Swiss Cheese Plant

Kunstverein Goettingen – April 2017

Swiss Cheese Plant shows collaborative and individual works of Berlin-based artists Ariane Müller and Martin Ebner, originating in the specific spatial structure of the Kunstverein Göttingen’s location at the old town hall. This historical space, which was built for the self-representation of the town’s bourgeoisie, has gone through easily discernible architectural transformations, and now presents itself as an enfilade of rooms resembling the bourgeois flat. The exhibition comments on this space in various ways. In Martin Ebner’s work, the public and its realisation in the square, is inscribed in the interior space, shifting and enlarging the actual room. Ariane Müller’s work deals with a flat’s interiors and their hidden spaces. The bourgeois home is constituted by representational rooms and their counterpart of hidden spaces, service corridors, and servants dwellings – mirroring Freud’s analysis of the self. This links to literary references (»The Door in the Wall«, H. G. Wells), as well as to images directly drawn from dreams (entering an unknown room in one’s own apartment), which in their unambiguity were templates for a porn film famous for focusing on female sexuality (»Behind the Green Door«, A. + J. Mitchell).

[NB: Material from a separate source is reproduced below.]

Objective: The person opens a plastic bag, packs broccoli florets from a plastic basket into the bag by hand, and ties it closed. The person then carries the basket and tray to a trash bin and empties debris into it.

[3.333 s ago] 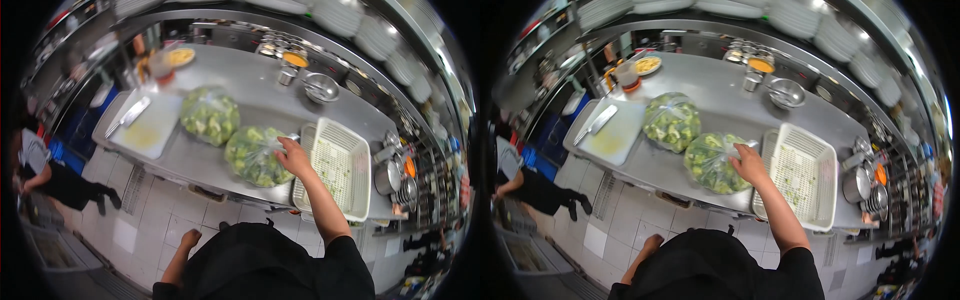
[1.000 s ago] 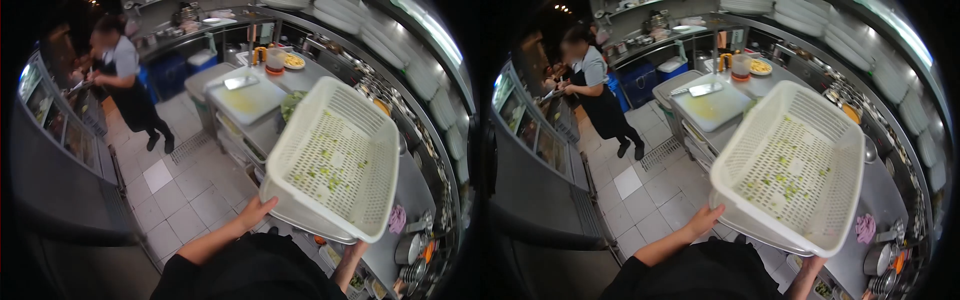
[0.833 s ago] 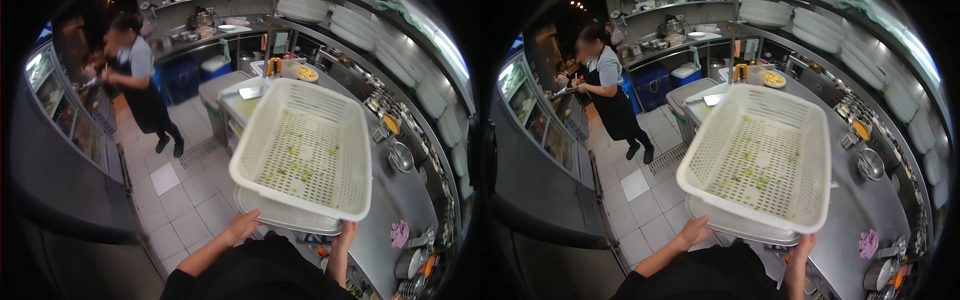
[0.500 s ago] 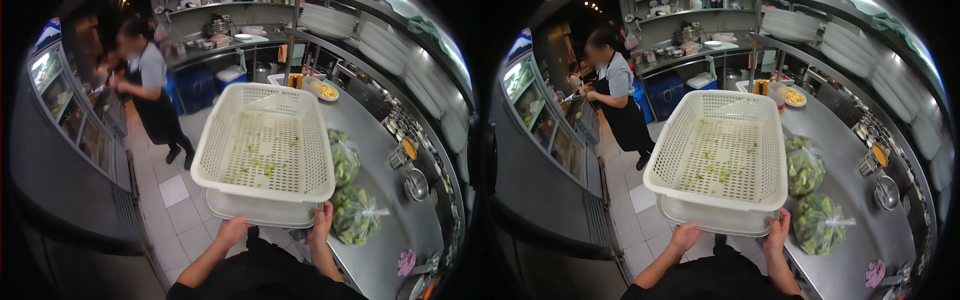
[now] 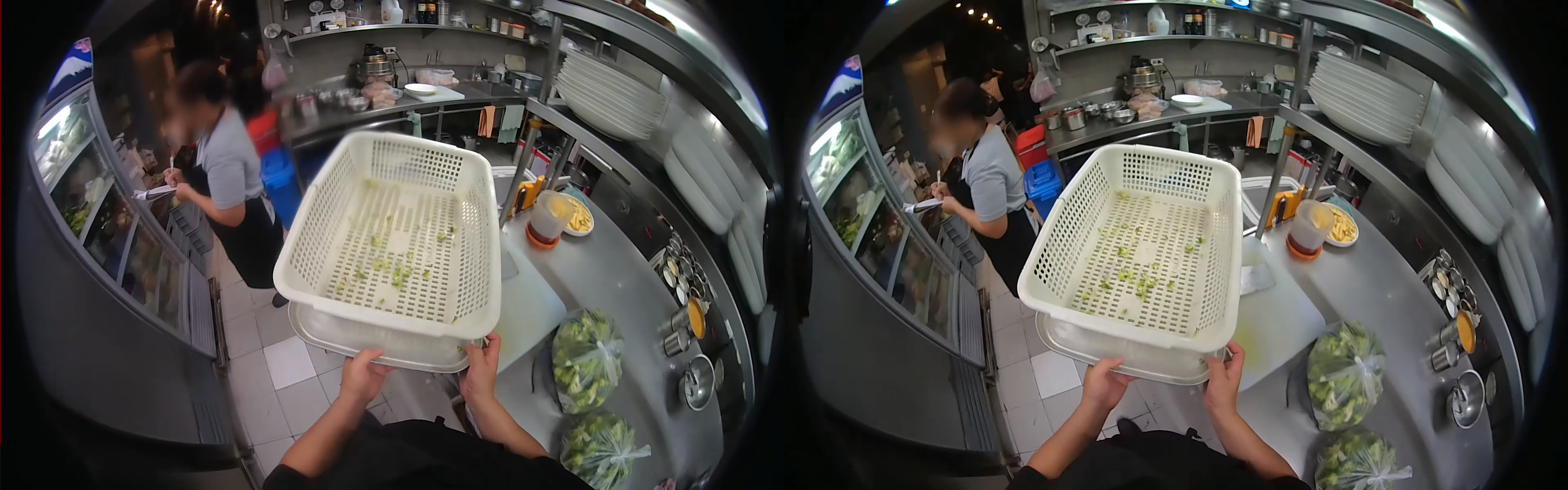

The houseplant and the mouse are two very different elements of nature within the flat. The Swiss cheese plant serves as decoration and backdrop of the depiction of controllable and decorative feminity in the interiors (in Matisse nude drawings, e.g). The mouse, formerly dreaded companion of the human, is—as we can see in its frequent use as a comic character—now controllable, and from its anarchic beginnings, which in the character of Mickey Mouse hints at its origins in slave work in the US south, has changed itself into a law obiding citizen. A blustering, cursing household robot has taken its place, which contrary to the mouse (but similar to the servants, who were by the way more dreaded for this), has the potential to monitor us and report its findings.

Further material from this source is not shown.